Output the data below exactly. Leave nothing out.

....

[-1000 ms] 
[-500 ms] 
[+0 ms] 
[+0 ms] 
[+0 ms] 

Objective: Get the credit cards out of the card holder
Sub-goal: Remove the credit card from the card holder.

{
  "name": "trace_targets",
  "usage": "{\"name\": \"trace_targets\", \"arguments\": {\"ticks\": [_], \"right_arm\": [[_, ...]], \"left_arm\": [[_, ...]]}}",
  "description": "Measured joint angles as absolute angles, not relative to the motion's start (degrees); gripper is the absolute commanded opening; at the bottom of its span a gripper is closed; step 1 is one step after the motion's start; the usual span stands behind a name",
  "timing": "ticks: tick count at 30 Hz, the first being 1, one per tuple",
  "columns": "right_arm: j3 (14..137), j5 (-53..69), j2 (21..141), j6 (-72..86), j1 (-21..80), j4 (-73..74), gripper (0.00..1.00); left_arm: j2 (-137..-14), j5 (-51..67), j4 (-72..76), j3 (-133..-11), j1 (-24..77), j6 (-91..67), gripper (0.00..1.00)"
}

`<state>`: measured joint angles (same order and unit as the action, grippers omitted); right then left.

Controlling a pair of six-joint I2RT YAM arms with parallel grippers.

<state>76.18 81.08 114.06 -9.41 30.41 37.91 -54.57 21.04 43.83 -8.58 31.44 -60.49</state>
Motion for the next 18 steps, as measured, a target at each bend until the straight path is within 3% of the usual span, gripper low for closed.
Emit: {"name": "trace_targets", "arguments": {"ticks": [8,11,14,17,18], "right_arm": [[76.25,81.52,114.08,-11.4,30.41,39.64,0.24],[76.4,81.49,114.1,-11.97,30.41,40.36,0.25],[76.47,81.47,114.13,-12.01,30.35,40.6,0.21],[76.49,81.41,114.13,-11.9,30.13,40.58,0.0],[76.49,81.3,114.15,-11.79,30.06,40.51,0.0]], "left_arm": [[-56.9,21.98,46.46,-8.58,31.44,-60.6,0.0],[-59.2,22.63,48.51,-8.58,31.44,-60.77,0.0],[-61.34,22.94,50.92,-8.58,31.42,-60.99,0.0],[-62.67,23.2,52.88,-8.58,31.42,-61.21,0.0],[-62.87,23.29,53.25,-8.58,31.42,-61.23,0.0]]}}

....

## Answer
[-1000 ms] 
[-500 ms] 
[+0 ms] 
[+0 ms] 
[+0 ms] 

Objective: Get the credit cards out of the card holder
Sub-goal: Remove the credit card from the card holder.

{
  "name": "trace_targets",
  "usage": "{\"name\": \"trace_targets\", \"arguments\": {\"ticks\": [_], \"right_arm\": [[_, ...]], \"left_arm\": [[_, ...]]}}",
  "description": "Measured joint angles as absolute angles, not relative to the motion's start (degrees); gripper is the absolute commanded opening; at the bottom of its span a gripper is closed; step 1 is one step after the motion's start; the usual span stands behind a name",
  "timing": "ticks: tick count at 30 Hz, the first being 1, one per tuple",
  "columns": "right_arm: j3 (14..137), j5 (-53..69), j2 (21..141), j6 (-72..86), j1 (-21..80), j4 (-73..74), gripper (0.00..1.00); left_arm: j2 (-137..-14), j5 (-51..67), j4 (-72..76), j3 (-133..-11), j1 (-24..77), j6 (-91..67), gripper (0.00..1.00)"
}

`<state>`: measured joint angles (same order and unit as the action, grippers omitted); right then left.

Controlling a pair of six-joint I2RT YAM arms with parallel grippers.

<state>76.18 81.08 114.06 -9.41 30.41 37.91 -54.57 21.04 43.83 -8.58 31.44 -60.49</state>
Motion for the next 18 steps, as measured, a target at each bend until the straight path is within 3% of the usual span, gripper low for closed.
Emit: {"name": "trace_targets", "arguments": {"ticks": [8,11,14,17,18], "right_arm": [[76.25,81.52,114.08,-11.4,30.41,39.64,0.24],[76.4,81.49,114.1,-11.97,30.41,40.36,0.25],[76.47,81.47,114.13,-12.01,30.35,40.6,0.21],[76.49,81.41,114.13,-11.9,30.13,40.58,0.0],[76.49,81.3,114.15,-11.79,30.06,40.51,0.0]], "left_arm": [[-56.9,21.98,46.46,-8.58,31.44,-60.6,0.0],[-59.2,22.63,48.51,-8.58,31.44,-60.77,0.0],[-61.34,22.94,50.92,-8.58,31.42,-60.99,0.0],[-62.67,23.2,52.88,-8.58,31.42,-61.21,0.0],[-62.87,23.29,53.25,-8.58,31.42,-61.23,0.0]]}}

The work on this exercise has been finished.